What is LongCat-Video-Avatar?
LongCat-Video-Avatar is an open-source unified model from Meituan’s LongCat team for expressive audio-driven character animation, supporting AT2V, ATI2V, and video continuation with natural lip-sync and dynamics.
When was LongCat-Video-Avatar released?
It was released on December 16, 2025, with model weights, code, and technical report made public on Hugging Face and GitHub.
Is LongCat-Video-Avatar free to use?
Yes, it’s completely free and open-source under MIT license, with full model weights and inference code available for download and modification.
What tasks does LongCat-Video-Avatar support?
It natively handles Audio-Text-to-Video (AT2V), Audio-Text-Image-to-Video (ATI2V), and Video Continuation for single or multi-person scenarios.

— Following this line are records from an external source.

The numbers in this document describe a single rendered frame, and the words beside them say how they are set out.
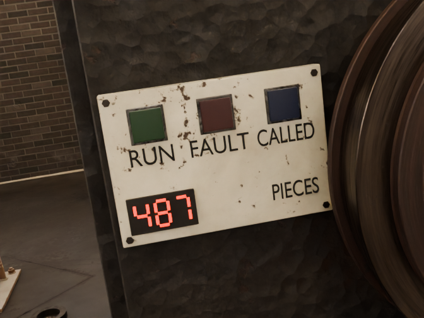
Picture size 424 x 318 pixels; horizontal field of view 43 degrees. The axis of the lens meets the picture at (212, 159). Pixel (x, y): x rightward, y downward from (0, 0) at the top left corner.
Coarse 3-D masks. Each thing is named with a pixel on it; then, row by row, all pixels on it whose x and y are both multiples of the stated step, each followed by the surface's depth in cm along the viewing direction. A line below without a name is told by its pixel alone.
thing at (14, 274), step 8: (0, 264) 331; (0, 272) 333; (8, 272) 343; (16, 272) 344; (0, 280) 333; (8, 280) 333; (16, 280) 334; (0, 288) 322; (8, 288) 320; (0, 296) 311; (8, 296) 311; (0, 304) 300; (0, 312) 295
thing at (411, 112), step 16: (416, 80) 50; (416, 96) 49; (416, 112) 49; (400, 128) 51; (416, 128) 50; (400, 144) 50; (416, 144) 50; (400, 160) 50; (416, 160) 50; (400, 176) 50; (416, 176) 51; (400, 192) 51; (416, 192) 51; (400, 208) 51; (416, 208) 51; (400, 224) 52; (416, 224) 52; (400, 240) 53; (416, 240) 52; (416, 256) 52; (416, 272) 54
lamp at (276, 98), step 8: (288, 88) 62; (296, 88) 62; (272, 96) 62; (280, 96) 62; (288, 96) 62; (296, 96) 62; (272, 104) 62; (280, 104) 62; (288, 104) 62; (296, 104) 62; (272, 112) 62; (280, 112) 62; (288, 112) 62; (296, 112) 63; (272, 120) 62; (280, 120) 63
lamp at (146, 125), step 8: (136, 112) 60; (144, 112) 60; (152, 112) 60; (160, 112) 60; (136, 120) 60; (144, 120) 60; (152, 120) 60; (160, 120) 60; (136, 128) 60; (144, 128) 60; (152, 128) 60; (160, 128) 60; (136, 136) 60; (144, 136) 60; (152, 136) 60; (160, 136) 61
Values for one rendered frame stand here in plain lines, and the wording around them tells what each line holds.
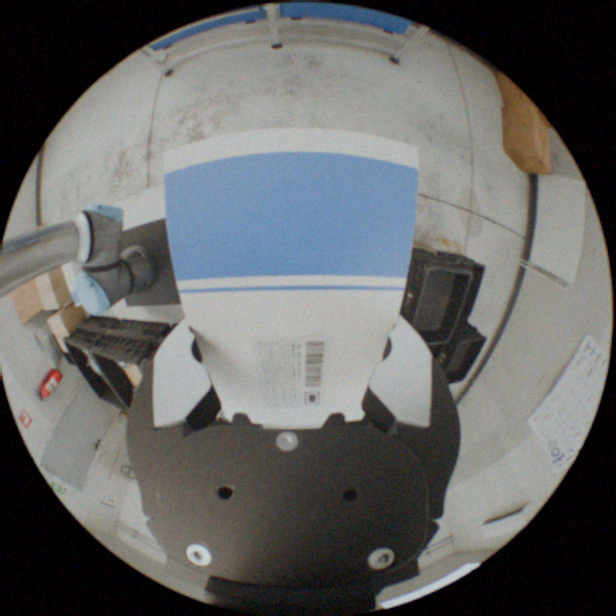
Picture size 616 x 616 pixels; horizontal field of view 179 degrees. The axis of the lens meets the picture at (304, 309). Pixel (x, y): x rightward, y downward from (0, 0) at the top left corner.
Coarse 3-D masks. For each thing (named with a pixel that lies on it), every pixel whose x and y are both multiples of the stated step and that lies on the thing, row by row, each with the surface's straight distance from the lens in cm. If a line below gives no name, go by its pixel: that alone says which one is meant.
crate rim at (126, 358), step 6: (90, 348) 86; (96, 348) 83; (102, 348) 81; (102, 354) 79; (108, 354) 75; (114, 354) 73; (120, 354) 71; (126, 354) 70; (96, 360) 88; (120, 360) 71; (126, 360) 68; (132, 360) 66; (138, 360) 65; (138, 366) 65; (102, 372) 92; (114, 390) 98; (120, 396) 100
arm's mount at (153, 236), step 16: (144, 224) 66; (160, 224) 62; (128, 240) 72; (144, 240) 66; (160, 240) 62; (160, 256) 63; (160, 272) 64; (160, 288) 66; (176, 288) 63; (128, 304) 80; (144, 304) 74; (160, 304) 69; (176, 304) 65
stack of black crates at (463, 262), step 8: (448, 256) 133; (456, 256) 139; (464, 256) 160; (464, 264) 146; (472, 264) 136; (480, 264) 142; (472, 272) 154; (480, 272) 149; (472, 280) 154; (480, 280) 149; (472, 288) 153; (472, 296) 153; (464, 304) 159; (472, 304) 153; (464, 312) 159
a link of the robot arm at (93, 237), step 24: (96, 216) 50; (120, 216) 52; (24, 240) 44; (48, 240) 45; (72, 240) 47; (96, 240) 48; (120, 240) 54; (0, 264) 42; (24, 264) 43; (48, 264) 46; (96, 264) 52; (0, 288) 43
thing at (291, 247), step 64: (192, 192) 10; (256, 192) 9; (320, 192) 9; (384, 192) 10; (192, 256) 10; (256, 256) 9; (320, 256) 9; (384, 256) 10; (192, 320) 12; (256, 320) 10; (320, 320) 10; (384, 320) 11; (256, 384) 14; (320, 384) 14
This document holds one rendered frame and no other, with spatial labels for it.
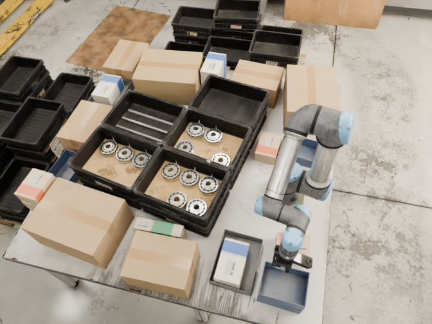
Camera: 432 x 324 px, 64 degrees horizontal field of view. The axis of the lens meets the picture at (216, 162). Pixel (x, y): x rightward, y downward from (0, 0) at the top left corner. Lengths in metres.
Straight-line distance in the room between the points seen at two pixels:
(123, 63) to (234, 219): 1.31
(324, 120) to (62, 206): 1.28
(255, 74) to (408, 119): 1.68
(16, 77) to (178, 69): 1.55
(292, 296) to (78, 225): 1.03
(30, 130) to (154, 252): 1.56
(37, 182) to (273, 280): 1.25
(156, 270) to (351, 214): 1.64
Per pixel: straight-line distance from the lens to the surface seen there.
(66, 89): 3.24
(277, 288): 1.68
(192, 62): 2.35
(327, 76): 2.29
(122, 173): 1.94
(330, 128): 1.36
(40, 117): 2.92
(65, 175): 2.21
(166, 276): 1.62
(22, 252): 2.09
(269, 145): 2.03
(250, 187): 1.95
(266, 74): 2.31
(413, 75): 3.96
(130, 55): 2.56
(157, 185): 1.85
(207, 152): 1.93
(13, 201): 2.85
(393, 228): 2.85
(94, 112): 2.24
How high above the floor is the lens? 2.39
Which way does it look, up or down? 56 degrees down
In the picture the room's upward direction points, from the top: 4 degrees counter-clockwise
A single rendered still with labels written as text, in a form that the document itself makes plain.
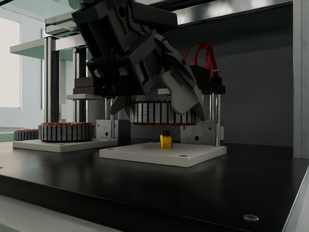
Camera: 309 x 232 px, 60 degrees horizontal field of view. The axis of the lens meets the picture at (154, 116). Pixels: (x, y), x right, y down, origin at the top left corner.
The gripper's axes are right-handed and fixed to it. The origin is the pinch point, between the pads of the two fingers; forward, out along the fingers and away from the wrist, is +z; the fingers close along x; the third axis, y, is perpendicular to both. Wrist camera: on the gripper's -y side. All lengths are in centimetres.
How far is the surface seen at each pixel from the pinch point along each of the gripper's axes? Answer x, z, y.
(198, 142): 0.4, 11.4, -6.1
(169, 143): 0.9, 3.2, 3.2
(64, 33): -41.9, -10.4, -24.6
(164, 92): -1.7, -1.9, -4.0
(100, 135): -26.5, 11.3, -6.1
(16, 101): -472, 130, -206
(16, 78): -473, 95, -234
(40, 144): -22.3, -0.5, 9.4
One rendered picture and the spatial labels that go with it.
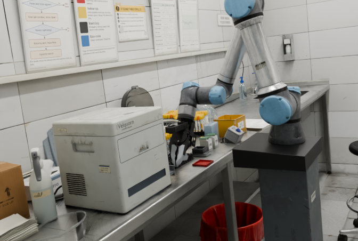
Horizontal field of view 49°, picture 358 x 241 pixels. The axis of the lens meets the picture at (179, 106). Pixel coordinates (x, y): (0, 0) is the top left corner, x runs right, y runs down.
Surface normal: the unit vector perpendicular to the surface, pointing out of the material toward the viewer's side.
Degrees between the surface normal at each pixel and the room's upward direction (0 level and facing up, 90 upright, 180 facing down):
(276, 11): 90
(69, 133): 89
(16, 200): 90
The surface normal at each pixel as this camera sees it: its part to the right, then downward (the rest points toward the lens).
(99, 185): -0.52, 0.18
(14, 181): 0.80, -0.02
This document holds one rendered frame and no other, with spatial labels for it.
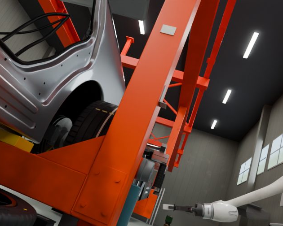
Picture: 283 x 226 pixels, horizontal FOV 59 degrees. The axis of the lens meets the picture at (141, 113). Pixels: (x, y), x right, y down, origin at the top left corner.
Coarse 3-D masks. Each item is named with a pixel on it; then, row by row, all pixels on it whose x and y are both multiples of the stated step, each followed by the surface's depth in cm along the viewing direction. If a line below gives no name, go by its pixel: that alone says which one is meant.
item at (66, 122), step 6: (60, 120) 163; (66, 120) 172; (66, 126) 175; (60, 132) 166; (66, 132) 168; (60, 138) 164; (42, 144) 156; (48, 144) 158; (54, 144) 164; (60, 144) 163; (42, 150) 157
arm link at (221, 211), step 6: (216, 204) 151; (222, 204) 151; (228, 204) 151; (216, 210) 148; (222, 210) 147; (228, 210) 148; (234, 210) 148; (216, 216) 147; (222, 216) 147; (228, 216) 147; (234, 216) 147
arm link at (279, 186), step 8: (272, 184) 156; (280, 184) 154; (256, 192) 158; (264, 192) 155; (272, 192) 154; (280, 192) 154; (232, 200) 166; (240, 200) 163; (248, 200) 160; (256, 200) 159
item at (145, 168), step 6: (144, 162) 151; (150, 162) 153; (138, 168) 149; (144, 168) 150; (150, 168) 149; (138, 174) 149; (144, 174) 149; (150, 174) 152; (138, 180) 152; (144, 180) 151
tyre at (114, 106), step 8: (96, 104) 148; (104, 104) 151; (112, 104) 156; (88, 112) 141; (96, 112) 142; (104, 112) 142; (80, 120) 136; (88, 120) 137; (96, 120) 137; (104, 120) 137; (72, 128) 134; (80, 128) 134; (88, 128) 134; (96, 128) 134; (104, 128) 134; (72, 136) 132; (80, 136) 132; (88, 136) 131; (64, 144) 131
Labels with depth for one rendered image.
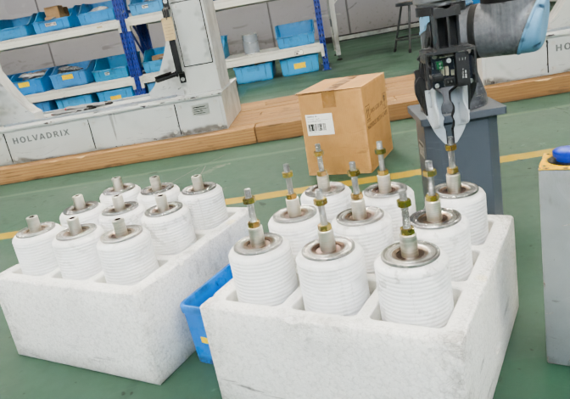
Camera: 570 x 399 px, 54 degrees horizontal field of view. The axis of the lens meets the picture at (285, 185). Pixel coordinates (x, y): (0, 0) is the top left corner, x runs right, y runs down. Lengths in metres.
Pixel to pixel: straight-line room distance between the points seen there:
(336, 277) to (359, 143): 1.21
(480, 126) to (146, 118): 1.92
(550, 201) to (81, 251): 0.79
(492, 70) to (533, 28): 1.62
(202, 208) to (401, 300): 0.57
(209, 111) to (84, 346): 1.84
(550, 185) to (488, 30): 0.51
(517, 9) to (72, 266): 0.99
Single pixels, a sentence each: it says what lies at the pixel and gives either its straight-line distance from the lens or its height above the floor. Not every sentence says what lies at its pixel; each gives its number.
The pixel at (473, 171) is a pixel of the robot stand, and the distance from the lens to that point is 1.33.
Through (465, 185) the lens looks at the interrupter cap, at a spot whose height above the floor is 0.25.
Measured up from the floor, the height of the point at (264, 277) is 0.22.
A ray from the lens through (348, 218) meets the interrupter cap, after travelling 0.88.
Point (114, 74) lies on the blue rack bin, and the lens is 5.74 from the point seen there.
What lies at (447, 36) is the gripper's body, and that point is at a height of 0.50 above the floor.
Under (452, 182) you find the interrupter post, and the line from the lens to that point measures 0.94.
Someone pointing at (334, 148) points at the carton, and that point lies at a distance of 1.96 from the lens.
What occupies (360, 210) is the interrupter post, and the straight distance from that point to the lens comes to 0.87.
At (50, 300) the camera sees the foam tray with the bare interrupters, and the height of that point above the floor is 0.15.
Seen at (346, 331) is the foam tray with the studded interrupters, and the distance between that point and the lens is 0.75.
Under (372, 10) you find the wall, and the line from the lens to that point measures 9.11.
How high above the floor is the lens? 0.57
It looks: 17 degrees down
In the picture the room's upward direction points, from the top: 11 degrees counter-clockwise
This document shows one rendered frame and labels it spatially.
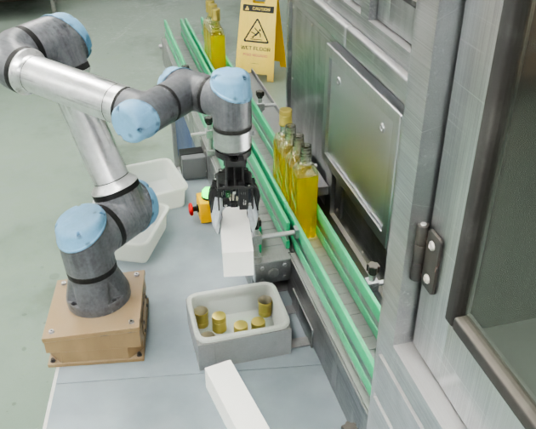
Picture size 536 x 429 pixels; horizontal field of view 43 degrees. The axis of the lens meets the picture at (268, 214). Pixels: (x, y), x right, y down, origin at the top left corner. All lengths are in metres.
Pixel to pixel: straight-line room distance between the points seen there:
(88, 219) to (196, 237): 0.54
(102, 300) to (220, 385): 0.34
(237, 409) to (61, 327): 0.46
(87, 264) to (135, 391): 0.30
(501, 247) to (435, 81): 0.14
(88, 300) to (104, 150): 0.34
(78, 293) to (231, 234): 0.42
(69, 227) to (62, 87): 0.35
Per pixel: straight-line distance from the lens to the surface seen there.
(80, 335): 1.62
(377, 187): 1.61
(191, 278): 1.88
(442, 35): 0.54
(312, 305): 1.60
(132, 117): 1.22
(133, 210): 1.63
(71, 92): 1.35
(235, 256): 1.36
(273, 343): 1.62
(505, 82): 0.50
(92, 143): 1.60
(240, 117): 1.28
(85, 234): 1.54
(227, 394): 1.49
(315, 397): 1.56
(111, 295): 1.65
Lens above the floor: 1.91
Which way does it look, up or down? 33 degrees down
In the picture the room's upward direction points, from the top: straight up
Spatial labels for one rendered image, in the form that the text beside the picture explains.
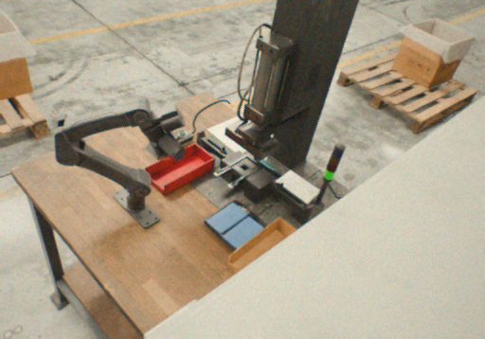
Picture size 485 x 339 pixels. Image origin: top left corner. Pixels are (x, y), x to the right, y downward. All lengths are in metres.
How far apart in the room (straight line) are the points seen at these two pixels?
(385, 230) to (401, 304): 0.09
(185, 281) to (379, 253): 0.92
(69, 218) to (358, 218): 1.15
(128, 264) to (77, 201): 0.33
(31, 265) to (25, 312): 0.27
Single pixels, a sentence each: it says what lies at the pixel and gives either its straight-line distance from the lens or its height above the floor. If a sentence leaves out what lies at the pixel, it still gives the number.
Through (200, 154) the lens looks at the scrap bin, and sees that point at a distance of 1.66.
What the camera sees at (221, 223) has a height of 0.92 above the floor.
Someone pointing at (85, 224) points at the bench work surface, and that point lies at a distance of 1.45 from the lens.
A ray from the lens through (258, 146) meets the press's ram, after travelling 1.40.
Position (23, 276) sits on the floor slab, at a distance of 2.49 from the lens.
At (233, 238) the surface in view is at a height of 0.92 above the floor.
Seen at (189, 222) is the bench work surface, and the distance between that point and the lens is 1.44.
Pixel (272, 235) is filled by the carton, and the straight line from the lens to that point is 1.44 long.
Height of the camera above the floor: 2.00
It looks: 41 degrees down
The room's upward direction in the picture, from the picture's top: 11 degrees clockwise

What hardware is needed for LongCat-Video-Avatar?
It requires powerful multi-GPU setup (e.g., A100/H100) with PyTorch 2.6+, FlashAttention, and high VRAM for efficient inference, especially long videos.
Does LongCat-Video-Avatar support multi-person generation?
Yes, it handles both single-person and multi-character/avatar scenarios with consistent identity and natural interactions.
Where can I download LongCat-Video-Avatar?
Model weights are on Hugging Face at meituan-longcat/LongCat-Video-Avatar; code and report on GitHub meituan-longcat/LongCat-Video.
What license does LongCat-Video-Avatar use?
It is released under the MIT License, allowing free use, modification, and commercial applications (with trademark/patent caveats).